TASK DIRECTIONS>
Please restate the data word for word, in full.
========================
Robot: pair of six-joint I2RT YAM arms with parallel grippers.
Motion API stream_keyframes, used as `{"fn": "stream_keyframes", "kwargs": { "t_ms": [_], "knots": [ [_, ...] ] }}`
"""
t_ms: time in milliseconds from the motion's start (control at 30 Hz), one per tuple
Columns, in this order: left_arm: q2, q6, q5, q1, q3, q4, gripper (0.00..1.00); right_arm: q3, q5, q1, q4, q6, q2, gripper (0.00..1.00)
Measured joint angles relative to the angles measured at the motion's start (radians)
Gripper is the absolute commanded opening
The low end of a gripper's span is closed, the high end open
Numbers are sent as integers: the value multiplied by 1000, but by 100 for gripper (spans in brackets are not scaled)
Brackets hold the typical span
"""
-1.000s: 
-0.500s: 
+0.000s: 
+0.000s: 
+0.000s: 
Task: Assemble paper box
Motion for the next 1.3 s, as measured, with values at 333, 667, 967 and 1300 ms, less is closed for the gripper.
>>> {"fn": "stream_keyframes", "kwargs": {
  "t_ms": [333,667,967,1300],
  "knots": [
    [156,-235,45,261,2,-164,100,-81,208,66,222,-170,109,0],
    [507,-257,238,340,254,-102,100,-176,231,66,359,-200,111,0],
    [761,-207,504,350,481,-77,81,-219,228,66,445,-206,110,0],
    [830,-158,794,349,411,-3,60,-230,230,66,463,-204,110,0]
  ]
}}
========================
TASK RESPONSE>
Robot: pair of six-joint I2RT YAM arms with parallel grippers.
Motion API stream_keyframes, used as `{"fn": "stream_keyframes", "kwargs": { "t_ms": [_], "knots": [ [_, ...] ] }}`
"""
t_ms: time in milliseconds from the motion's start (control at 30 Hz), one per tuple
Columns, in this order: left_arm: q2, q6, q5, q1, q3, q4, gripper (0.00..1.00); right_arm: q3, q5, q1, q4, q6, q2, gripper (0.00..1.00)
Measured joint angles relative to the angles measured at the motion's start (radians)
Gripper is the absolute commanded opening
The low end of a gripper's span is closed, the high end open
Numbers are sent as integers: the value multiplied by 1000, but by 100 for gripper (spans in brackets are not scaled)
Brackets hold the typical span
"""
-1.000s: 
-0.500s: 
+0.000s: 
+0.000s: 
+0.000s: 
Task: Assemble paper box
Motion for the next 1.3 s, as measured, with values at 333, 667, 967 and 1300 ms, less is closed for the gripper.
>>> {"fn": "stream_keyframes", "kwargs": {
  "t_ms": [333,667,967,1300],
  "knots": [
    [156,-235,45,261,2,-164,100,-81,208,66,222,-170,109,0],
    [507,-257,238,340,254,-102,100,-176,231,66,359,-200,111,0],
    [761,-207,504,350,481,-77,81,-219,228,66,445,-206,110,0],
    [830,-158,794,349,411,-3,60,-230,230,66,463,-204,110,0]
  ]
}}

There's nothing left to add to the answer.